* [Instructions for the task]:
Which of the lines below contain the string "floor"? Copy each one.

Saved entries
□ □ □ □
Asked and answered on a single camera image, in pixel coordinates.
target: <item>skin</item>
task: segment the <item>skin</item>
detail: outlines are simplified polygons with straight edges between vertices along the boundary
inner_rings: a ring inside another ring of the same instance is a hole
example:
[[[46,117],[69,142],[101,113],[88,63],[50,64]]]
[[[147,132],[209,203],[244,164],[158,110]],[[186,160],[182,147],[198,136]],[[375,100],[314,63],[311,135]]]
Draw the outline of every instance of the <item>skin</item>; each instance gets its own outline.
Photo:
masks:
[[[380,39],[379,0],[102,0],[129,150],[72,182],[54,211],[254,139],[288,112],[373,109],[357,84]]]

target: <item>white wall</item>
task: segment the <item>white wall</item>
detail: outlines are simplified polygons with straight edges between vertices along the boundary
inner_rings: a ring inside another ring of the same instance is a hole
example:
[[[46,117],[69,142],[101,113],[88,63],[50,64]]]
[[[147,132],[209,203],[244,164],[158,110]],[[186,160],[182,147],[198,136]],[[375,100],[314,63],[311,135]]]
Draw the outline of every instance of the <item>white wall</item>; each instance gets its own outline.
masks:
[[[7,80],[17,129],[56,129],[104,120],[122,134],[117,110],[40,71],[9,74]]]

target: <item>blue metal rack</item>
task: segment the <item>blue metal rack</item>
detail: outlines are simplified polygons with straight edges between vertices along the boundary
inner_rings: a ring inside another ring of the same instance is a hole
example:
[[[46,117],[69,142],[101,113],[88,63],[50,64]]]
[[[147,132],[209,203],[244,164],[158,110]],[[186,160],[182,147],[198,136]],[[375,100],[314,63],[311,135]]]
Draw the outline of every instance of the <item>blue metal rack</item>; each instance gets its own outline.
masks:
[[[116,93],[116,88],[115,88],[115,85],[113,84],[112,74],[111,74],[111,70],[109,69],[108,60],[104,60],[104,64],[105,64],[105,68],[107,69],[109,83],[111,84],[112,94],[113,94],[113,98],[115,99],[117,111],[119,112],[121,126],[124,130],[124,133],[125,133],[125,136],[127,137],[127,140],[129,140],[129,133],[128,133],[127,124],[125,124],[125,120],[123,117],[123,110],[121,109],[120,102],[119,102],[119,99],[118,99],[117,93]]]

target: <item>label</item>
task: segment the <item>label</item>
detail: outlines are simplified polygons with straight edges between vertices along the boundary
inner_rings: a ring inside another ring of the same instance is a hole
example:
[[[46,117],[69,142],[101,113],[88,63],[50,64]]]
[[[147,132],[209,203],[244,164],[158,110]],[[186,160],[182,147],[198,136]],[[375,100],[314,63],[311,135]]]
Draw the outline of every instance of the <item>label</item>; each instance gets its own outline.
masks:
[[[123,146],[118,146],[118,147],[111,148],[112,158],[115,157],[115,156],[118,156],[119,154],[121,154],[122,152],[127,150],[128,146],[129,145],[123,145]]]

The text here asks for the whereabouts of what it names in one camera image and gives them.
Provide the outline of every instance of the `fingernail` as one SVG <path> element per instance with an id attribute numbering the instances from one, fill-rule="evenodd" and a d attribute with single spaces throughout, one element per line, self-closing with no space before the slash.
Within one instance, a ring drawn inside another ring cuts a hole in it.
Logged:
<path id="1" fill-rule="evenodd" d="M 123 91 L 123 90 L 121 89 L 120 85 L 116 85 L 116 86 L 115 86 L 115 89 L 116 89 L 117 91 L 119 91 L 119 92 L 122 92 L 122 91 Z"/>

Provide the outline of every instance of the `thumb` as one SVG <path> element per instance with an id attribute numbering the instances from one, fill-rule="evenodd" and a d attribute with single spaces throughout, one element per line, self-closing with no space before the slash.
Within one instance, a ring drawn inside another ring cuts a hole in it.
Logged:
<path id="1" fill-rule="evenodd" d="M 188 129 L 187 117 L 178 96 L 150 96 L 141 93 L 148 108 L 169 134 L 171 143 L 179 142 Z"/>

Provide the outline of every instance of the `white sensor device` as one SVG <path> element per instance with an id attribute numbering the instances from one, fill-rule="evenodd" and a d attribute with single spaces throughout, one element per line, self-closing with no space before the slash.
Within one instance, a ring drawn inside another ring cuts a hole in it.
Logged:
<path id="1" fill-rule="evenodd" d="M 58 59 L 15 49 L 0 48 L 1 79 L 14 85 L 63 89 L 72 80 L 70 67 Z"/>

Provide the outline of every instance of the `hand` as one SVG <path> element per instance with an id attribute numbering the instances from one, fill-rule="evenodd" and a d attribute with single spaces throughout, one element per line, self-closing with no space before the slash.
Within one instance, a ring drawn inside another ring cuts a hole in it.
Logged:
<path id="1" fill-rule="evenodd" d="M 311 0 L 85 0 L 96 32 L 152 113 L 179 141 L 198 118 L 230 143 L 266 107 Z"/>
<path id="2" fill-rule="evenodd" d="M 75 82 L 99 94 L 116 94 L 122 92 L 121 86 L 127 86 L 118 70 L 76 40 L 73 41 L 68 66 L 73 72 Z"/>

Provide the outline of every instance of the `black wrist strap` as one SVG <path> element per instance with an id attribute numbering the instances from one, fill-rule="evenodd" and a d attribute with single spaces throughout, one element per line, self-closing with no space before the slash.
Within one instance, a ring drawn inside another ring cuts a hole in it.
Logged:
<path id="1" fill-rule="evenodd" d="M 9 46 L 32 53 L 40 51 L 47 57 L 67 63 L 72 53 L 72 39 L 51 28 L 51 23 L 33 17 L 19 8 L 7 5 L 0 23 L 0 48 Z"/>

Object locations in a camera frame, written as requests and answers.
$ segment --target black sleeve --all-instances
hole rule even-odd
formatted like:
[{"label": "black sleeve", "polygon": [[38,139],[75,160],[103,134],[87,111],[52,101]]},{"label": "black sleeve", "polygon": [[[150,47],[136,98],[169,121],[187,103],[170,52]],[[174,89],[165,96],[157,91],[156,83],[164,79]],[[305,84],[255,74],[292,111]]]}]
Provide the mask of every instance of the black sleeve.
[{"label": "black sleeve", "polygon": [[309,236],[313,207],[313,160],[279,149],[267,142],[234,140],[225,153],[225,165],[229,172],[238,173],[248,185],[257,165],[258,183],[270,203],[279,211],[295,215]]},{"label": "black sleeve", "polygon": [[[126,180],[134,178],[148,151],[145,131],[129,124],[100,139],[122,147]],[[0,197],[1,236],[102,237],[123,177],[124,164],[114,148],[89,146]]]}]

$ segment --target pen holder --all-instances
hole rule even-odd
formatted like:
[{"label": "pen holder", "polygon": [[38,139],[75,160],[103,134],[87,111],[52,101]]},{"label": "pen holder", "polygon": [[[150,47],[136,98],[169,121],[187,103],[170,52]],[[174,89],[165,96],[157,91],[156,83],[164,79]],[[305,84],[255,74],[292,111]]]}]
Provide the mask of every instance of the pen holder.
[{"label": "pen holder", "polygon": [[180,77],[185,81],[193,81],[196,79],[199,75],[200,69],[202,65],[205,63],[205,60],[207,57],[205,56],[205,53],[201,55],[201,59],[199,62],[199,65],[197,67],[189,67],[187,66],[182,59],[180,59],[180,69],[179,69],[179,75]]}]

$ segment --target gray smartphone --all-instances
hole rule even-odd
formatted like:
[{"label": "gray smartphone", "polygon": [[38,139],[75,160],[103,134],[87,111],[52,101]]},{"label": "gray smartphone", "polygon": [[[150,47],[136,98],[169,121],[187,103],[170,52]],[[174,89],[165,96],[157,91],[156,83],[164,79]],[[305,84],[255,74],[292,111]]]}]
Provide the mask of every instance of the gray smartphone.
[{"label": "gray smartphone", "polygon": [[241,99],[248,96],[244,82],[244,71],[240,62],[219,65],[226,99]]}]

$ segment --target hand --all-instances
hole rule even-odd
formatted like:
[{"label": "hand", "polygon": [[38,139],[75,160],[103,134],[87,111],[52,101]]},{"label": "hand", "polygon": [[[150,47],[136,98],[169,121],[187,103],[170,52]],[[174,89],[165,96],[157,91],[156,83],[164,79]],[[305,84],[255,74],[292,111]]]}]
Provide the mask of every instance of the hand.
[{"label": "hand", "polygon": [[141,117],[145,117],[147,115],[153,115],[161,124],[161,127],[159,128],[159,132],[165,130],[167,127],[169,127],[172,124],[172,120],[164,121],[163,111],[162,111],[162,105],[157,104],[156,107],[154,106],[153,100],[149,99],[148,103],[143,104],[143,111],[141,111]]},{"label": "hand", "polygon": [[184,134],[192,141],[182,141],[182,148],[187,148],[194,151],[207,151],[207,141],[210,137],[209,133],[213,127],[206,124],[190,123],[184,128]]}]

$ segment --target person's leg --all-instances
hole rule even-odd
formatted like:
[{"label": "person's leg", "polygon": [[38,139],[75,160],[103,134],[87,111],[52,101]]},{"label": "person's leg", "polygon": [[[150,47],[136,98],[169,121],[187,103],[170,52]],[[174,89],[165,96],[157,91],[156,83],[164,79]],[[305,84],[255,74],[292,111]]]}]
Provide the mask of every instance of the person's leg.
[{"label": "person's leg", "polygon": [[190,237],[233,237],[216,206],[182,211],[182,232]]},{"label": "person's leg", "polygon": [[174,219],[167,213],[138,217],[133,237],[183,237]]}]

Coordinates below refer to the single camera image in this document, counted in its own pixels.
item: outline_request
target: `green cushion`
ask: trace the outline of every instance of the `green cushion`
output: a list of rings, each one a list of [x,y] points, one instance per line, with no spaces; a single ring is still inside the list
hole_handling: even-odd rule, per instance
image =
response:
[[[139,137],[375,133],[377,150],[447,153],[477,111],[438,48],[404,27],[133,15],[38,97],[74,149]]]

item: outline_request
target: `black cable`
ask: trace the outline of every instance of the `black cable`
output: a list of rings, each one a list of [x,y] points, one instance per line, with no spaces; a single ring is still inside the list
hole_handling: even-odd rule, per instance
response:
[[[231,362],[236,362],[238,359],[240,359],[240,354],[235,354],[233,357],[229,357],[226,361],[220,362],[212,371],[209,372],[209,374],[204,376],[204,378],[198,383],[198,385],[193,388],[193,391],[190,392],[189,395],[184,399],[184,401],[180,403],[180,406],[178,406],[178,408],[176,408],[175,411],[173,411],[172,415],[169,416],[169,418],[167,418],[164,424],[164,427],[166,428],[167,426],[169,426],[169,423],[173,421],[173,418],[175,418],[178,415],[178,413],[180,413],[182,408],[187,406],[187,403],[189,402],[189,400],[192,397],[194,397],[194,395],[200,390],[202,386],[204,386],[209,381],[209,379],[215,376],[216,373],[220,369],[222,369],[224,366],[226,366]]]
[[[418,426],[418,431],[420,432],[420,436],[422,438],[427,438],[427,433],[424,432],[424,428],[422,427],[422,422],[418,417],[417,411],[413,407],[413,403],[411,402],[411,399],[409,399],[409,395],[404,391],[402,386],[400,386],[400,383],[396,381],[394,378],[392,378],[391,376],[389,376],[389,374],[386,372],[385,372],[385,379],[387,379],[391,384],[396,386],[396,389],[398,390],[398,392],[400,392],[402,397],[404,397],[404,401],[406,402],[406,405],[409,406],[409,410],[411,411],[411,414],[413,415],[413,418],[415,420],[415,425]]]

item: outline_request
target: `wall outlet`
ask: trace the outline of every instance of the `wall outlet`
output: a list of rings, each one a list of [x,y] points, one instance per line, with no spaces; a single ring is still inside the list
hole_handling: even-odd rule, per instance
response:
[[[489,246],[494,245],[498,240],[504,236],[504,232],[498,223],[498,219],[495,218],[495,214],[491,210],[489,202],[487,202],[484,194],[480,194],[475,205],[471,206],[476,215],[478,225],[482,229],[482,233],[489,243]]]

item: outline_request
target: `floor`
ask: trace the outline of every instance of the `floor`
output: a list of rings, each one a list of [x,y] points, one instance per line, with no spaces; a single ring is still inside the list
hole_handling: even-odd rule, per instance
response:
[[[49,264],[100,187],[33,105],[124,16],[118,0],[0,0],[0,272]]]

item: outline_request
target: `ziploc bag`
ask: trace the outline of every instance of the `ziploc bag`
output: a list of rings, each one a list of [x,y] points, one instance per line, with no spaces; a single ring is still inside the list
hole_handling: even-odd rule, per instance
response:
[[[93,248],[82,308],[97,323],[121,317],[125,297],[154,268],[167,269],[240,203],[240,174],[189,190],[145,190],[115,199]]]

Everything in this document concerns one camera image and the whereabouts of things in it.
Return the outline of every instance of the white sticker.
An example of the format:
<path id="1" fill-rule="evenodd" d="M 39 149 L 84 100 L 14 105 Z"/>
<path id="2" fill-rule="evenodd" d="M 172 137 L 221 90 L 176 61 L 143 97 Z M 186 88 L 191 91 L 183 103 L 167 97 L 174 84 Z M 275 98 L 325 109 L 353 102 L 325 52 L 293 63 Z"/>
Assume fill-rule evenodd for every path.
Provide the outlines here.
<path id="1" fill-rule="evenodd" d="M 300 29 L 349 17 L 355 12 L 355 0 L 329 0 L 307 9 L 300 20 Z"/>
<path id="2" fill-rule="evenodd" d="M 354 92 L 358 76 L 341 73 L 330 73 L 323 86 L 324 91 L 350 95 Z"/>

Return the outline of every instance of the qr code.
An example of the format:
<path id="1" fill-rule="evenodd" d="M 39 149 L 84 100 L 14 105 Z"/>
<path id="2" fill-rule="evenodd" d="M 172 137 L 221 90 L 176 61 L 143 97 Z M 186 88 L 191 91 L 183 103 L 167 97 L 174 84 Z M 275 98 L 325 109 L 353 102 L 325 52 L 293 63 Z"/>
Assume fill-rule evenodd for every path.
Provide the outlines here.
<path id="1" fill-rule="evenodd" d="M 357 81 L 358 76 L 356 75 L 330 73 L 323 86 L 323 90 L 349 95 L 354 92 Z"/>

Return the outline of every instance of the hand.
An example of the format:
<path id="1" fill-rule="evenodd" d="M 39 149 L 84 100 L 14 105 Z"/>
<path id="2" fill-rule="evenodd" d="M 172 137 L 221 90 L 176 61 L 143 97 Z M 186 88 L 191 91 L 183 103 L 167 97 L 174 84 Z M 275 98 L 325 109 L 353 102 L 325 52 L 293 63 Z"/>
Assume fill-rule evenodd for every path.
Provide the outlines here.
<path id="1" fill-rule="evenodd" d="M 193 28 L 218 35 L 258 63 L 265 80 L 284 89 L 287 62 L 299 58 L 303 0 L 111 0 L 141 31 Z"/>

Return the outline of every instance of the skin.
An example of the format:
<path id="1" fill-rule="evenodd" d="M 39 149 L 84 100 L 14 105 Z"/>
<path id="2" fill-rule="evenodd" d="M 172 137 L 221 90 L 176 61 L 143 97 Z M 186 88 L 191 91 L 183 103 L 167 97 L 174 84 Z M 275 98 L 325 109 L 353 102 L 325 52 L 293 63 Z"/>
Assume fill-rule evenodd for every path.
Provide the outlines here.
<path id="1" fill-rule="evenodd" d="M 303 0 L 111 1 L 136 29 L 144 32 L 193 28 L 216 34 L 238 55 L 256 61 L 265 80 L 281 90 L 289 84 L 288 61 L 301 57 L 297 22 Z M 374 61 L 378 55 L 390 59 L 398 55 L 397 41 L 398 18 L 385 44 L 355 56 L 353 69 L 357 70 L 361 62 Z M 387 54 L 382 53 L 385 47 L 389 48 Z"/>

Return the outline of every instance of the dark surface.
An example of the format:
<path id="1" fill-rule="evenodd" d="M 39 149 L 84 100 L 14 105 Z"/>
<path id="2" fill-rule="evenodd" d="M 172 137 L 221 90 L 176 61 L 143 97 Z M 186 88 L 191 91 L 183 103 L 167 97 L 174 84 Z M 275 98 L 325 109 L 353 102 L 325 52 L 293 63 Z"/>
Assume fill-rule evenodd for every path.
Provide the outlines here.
□ □ □ □
* [Response]:
target: `floor`
ask: trace the outline of every instance of the `floor`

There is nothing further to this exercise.